> [YOUR OBJECTIVE]:
Every record below is to be restated word for word.
============================================================
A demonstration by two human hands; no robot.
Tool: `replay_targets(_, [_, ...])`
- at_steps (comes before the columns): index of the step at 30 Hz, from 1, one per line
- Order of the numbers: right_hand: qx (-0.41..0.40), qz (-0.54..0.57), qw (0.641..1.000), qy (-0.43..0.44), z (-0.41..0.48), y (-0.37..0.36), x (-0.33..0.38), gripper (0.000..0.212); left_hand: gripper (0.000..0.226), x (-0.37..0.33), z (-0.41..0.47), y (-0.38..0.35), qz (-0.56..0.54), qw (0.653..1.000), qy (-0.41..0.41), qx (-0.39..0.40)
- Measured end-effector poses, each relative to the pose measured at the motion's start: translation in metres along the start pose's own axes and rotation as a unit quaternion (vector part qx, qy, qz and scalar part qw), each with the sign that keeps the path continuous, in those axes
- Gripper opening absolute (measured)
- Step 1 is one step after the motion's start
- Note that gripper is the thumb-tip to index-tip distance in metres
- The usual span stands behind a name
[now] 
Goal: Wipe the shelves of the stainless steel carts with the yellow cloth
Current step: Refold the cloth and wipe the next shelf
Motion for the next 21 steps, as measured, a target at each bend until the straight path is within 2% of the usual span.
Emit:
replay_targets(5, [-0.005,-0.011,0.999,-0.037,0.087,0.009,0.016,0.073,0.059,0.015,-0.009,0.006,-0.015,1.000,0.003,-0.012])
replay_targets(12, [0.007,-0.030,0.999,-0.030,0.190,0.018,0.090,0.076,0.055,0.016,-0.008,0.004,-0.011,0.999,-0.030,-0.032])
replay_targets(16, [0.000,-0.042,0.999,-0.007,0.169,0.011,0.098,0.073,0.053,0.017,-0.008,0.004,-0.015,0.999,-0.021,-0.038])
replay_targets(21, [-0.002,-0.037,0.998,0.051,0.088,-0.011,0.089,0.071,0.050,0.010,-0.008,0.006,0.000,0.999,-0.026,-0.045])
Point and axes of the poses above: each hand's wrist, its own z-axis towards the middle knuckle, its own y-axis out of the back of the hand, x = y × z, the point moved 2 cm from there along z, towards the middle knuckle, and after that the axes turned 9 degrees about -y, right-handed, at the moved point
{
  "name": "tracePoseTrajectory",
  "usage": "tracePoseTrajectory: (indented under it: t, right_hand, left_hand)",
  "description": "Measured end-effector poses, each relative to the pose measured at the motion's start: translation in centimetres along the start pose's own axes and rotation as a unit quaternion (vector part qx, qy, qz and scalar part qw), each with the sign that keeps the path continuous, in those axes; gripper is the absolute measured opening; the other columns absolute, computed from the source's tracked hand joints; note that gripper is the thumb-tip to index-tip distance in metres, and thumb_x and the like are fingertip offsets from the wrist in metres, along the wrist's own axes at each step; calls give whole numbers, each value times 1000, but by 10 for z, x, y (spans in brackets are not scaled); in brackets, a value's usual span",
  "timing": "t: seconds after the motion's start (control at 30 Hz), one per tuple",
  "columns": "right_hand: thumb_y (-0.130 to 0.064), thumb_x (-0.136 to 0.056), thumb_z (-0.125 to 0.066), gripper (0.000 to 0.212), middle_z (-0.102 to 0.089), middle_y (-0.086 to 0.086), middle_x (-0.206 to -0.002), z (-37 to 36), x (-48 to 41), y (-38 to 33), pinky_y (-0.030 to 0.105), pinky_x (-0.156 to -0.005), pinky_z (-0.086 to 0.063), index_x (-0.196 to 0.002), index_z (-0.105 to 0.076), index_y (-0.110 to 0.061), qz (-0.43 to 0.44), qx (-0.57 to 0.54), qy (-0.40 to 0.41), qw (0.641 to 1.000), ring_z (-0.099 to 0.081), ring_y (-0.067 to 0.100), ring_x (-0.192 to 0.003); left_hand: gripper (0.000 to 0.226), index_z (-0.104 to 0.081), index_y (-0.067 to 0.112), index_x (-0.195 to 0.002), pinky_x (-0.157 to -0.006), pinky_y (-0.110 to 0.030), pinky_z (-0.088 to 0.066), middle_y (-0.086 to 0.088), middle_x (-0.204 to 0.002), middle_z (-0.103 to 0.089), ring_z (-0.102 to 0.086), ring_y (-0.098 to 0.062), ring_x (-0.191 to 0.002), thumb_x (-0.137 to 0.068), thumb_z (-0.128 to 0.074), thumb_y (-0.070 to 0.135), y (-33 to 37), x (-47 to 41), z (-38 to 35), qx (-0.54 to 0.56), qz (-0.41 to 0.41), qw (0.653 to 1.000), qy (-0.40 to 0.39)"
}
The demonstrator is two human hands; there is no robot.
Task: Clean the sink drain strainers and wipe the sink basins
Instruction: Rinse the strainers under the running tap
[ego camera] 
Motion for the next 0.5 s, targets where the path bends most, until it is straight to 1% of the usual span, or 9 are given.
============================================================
> [TASK ANSWER]:
A demonstration by two human hands; no robot.
Tool: `replay_targets(_, [_, ...])`
- at_steps (comes before the columns): index of the step at 30 Hz, from 1, one per line
- Order of the numbers: right_hand: qx (-0.41..0.40), qz (-0.54..0.57), qw (0.641..1.000), qy (-0.43..0.44), z (-0.41..0.48), y (-0.37..0.36), x (-0.33..0.38), gripper (0.000..0.212); left_hand: gripper (0.000..0.226), x (-0.37..0.33), z (-0.41..0.47), y (-0.38..0.35), qz (-0.56..0.54), qw (0.653..1.000), qy (-0.41..0.41), qx (-0.39..0.40)
- Measured end-effector poses, each relative to the pose measured at the motion's start: translation in metres along the start pose's own axes and rotation as a unit quaternion (vector part qx, qy, qz and scalar part qw), each with the sign that keeps the path continuous, in those axes
- Gripper opening absolute (measured)
- Step 1 is one step after the motion's start
- Note that gripper is the thumb-tip to index-tip distance in metres
- The usual span stands behind a name
[now] 
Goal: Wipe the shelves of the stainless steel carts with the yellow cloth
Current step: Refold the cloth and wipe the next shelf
Motion for the next 21 steps, as measured, a target at each bend until the straight path is within 2% of the usual span.
Emit:
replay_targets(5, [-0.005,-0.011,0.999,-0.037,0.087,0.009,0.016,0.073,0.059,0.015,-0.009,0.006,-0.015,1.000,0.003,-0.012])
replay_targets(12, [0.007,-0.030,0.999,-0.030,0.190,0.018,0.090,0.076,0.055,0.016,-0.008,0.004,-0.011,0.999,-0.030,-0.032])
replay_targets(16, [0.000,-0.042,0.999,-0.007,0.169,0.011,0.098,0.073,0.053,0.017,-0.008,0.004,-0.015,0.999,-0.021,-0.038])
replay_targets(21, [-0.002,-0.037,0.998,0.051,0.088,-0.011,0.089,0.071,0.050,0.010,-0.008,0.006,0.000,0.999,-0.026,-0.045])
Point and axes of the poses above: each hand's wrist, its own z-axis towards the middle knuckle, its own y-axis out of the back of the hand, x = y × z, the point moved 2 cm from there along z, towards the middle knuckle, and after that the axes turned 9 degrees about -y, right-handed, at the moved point
{
  "name": "tracePoseTrajectory",
  "usage": "tracePoseTrajectory: (indented under it: t, right_hand, left_hand)",
  "description": "Measured end-effector poses, each relative to the pose measured at the motion's start: translation in centimetres along the start pose's own axes and rotation as a unit quaternion (vector part qx, qy, qz and scalar part qw), each with the sign that keeps the path continuous, in those axes; gripper is the absolute measured opening; the other columns absolute, computed from the source's tracked hand joints; note that gripper is the thumb-tip to index-tip distance in metres, and thumb_x and the like are fingertip offsets from the wrist in metres, along the wrist's own axes at each step; calls give whole numbers, each value times 1000, but by 10 for z, x, y (spans in brackets are not scaled); in brackets, a value's usual span",
  "timing": "t: seconds after the motion's start (control at 30 Hz), one per tuple",
  "columns": "right_hand: thumb_y (-0.130 to 0.064), thumb_x (-0.136 to 0.056), thumb_z (-0.125 to 0.066), gripper (0.000 to 0.212), middle_z (-0.102 to 0.089), middle_y (-0.086 to 0.086), middle_x (-0.206 to -0.002), z (-37 to 36), x (-48 to 41), y (-38 to 33), pinky_y (-0.030 to 0.105), pinky_x (-0.156 to -0.005), pinky_z (-0.086 to 0.063), index_x (-0.196 to 0.002), index_z (-0.105 to 0.076), index_y (-0.110 to 0.061), qz (-0.43 to 0.44), qx (-0.57 to 0.54), qy (-0.40 to 0.41), qw (0.641 to 1.000), ring_z (-0.099 to 0.081), ring_y (-0.067 to 0.100), ring_x (-0.192 to 0.003); left_hand: gripper (0.000 to 0.226), index_z (-0.104 to 0.081), index_y (-0.067 to 0.112), index_x (-0.195 to 0.002), pinky_x (-0.157 to -0.006), pinky_y (-0.110 to 0.030), pinky_z (-0.088 to 0.066), middle_y (-0.086 to 0.088), middle_x (-0.204 to 0.002), middle_z (-0.103 to 0.089), ring_z (-0.102 to 0.086), ring_y (-0.098 to 0.062), ring_x (-0.191 to 0.002), thumb_x (-0.137 to 0.068), thumb_z (-0.128 to 0.074), thumb_y (-0.070 to 0.135), y (-33 to 37), x (-47 to 41), z (-38 to 35), qx (-0.54 to 0.56), qz (-0.41 to 0.41), qw (0.653 to 1.000), qy (-0.40 to 0.39)"
}
The demonstrator is two human hands; there is no robot.
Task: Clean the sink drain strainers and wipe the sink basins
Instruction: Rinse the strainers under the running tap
[ego camera] 
Motion for the next 0.5 s, targets where the path bends most, until it is straight to 1% of the usual span, or 9 are given.

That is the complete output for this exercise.